Overall, these results indicate a pathogenic role of ATP13A2 deficiency in lysosomal function and cell viability. In addition, other studies have indicated that loss of ATP13A2 function may also induce mitochondrial defects, likely because of decreased mitochondrial turnover secondary to impaired mitophagy.^62,63 ATP13A2 and some of its interacting partners have been identified as modifiers of α-synuclein toxicity in yeast 2-hybrid systems and RNA interference screens in worms^64,65 and, thus, may represent potential therapeutic targets for the development of new strategies aimed at modulating ATP13A2-related pathways in PD.

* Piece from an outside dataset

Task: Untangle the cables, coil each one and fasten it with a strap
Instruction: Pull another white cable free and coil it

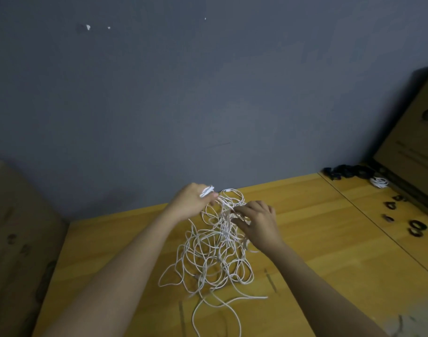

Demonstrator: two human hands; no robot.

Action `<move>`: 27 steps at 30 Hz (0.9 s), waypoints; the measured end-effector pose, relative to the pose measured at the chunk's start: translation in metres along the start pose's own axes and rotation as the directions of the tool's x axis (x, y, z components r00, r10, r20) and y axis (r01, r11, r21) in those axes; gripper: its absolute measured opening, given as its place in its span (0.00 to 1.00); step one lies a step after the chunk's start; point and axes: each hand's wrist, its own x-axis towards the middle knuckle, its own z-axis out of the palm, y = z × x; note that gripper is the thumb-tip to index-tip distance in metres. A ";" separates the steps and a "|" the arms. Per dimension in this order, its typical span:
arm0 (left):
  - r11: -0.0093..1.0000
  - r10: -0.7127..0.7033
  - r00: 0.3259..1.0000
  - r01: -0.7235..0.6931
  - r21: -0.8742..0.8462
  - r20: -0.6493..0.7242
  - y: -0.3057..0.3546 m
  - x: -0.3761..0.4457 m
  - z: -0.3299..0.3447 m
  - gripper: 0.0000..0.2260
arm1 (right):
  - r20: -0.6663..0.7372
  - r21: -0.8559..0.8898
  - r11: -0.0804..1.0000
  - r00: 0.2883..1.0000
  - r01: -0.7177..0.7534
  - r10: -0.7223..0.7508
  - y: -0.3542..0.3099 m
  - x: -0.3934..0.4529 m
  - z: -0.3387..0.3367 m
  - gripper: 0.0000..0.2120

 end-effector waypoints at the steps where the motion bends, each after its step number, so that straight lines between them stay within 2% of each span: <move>1: 0.998 -0.033 0.996 0.029 -0.060 -0.078 0.001 0.001 -0.002 0.14 | -0.061 0.089 0.996 0.998 -0.029 0.035 -0.002 0.000 -0.002 0.11; 3: 0.992 -0.081 0.975 0.058 -0.114 -0.209 0.003 0.006 -0.006 0.14 | -0.143 0.214 0.975 0.985 -0.060 0.092 -0.005 0.003 -0.008 0.09; 7: 0.982 -0.163 0.910 0.112 -0.154 -0.381 0.011 0.020 -0.016 0.13 | -0.324 0.181 0.983 0.945 0.022 0.039 -0.010 0.017 -0.022 0.08; 11: 0.966 -0.222 0.856 0.127 -0.227 -0.466 0.015 0.030 -0.025 0.13 | -0.483 0.187 0.977 0.875 0.102 0.001 -0.020 0.031 -0.036 0.05; 14: 0.950 -0.265 0.827 0.135 -0.283 -0.496 0.016 0.035 -0.031 0.14 | -0.555 0.147 0.986 0.832 0.083 0.013 -0.018 0.036 -0.039 0.06; 18: 0.937 -0.297 0.774 0.124 -0.327 -0.558 0.015 0.037 -0.045 0.14 | -0.467 0.174 0.984 0.876 -0.040 0.118 0.005 0.027 -0.031 0.07; 22: 0.927 -0.333 0.705 0.123 -0.354 -0.626 0.006 0.034 -0.062 0.12 | -0.252 0.146 0.963 0.933 -0.227 0.258 0.048 0.010 -0.017 0.04; 24: 0.917 -0.349 0.679 0.107 -0.383 -0.646 0.005 0.032 -0.067 0.13 | -0.120 0.185 0.895 0.895 -0.405 0.430 0.064 0.001 -0.015 0.03; 27: 0.939 -0.286 0.729 0.083 -0.334 -0.622 0.011 0.030 -0.067 0.13 | 0.039 0.240 0.823 0.853 -0.514 0.521 0.067 0.000 -0.017 0.05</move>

Concluding Remarks and Future Directions

Increasing evidence indicates that impaired lysosomal function, which is essential to maintain proper protein and organelle quantity and quality within cells, may play an important role in the pathogenesis of PD. Lysosomal defects could potentially account not only for dopaminergic cell dysfunction/death but also for the presence of α-synuclein–containing LBs. The identification of AP/lysosomal markers as components of LBs in patients with sporadic PD, including LC3,^13,14 LAMP-1,¹² LAMP-2a,¹⁴ cathepsin-D,¹² VPS35,⁶⁶ GBA,⁴⁶ and ATP13A2,⁵⁹ raises the possibility that LBs, the origin and significance of which remain unknown, may seed around impaired lysosomes and/or undegraded APs and grow in size by the continuous deposition of lysosomal/AP-derived, undegraded material as the disease progresses. Consistent with this, (1) LBs contain abnormal mitochondria, autophagy-related molecules, lysosomes, and vacuolar structures^12,13,67; (2) patients with GD can exhibit α-synuclein–immunoreactive LBs similar to those found in PD^46,68; (3) specific environments inside membranous and vesicular structures, such as a molecularly crowded milieu, are more prone to α-synuclein aggregation^67,69,70; and (4) ubiquitin, which has been identified as 1 of the main components of LBs, was originally associated with the proteasome degradation pathway, but we now know that ubiquitin is a tag that can also target intracellular components for its degradation by some forms of selective autophagy.⁷¹

Although lysosomal impairment represents only 1 aspect of the many potential facets of PD pathogenesis, the results reviewed here raise the possibility that enhancement/restoration of lysosomal-mediated degradation may prove beneficial for PD. It is important to note, however, that, based on the current results, strategies/drugs aimed at activating autophagy solely by increasing AP formation without concomitant increases in lysosomal function could result in further cellular damage, rather than benefit, in the context of PD. Instead, therapeutic modulation of autophagy in PD should be aimed at the late steps of the ALP (ie, improving the efficiency of AP maturation and substrate digestion) by boosting AP maturation, fusion with lysosome, and lysosomal biogenesis, trafficking, and function.^72,73 In this regard, autophagy induction with the mammalian target of rapamycin (mTOR)-inhibiting drug rapamycin or with mTOR-independent autophagy enhancers, such as lithium and trehalose, provide neuroprotection in several in vitro and in vivo genetic and toxic models of PD^17,74–77 and have been shown to exert part of their proautophagy actions by enhancing lysosomal activation and AP clearance, and not solely by increasing new AP formation.^13,17,78 Similarly, viral-vector–mediated expression of autophagy regulators, such as beclin-1, has been shown to reduce α-synuclein accumulations and synaptic pathology in α-synuclein transgenic mice by enhancing autophagic activity.⁷⁹ Overexpression of transcription factor EB (TFEB), a master activator of the ALP,^80,81 also reportedly protects cultured cells against parkinsonian neurotoxins.¹³ Overall, those studies lay the groundwork for the potential development of novel therapeutic strategies aimed at restoring lysosomal-mediated degradation in PD.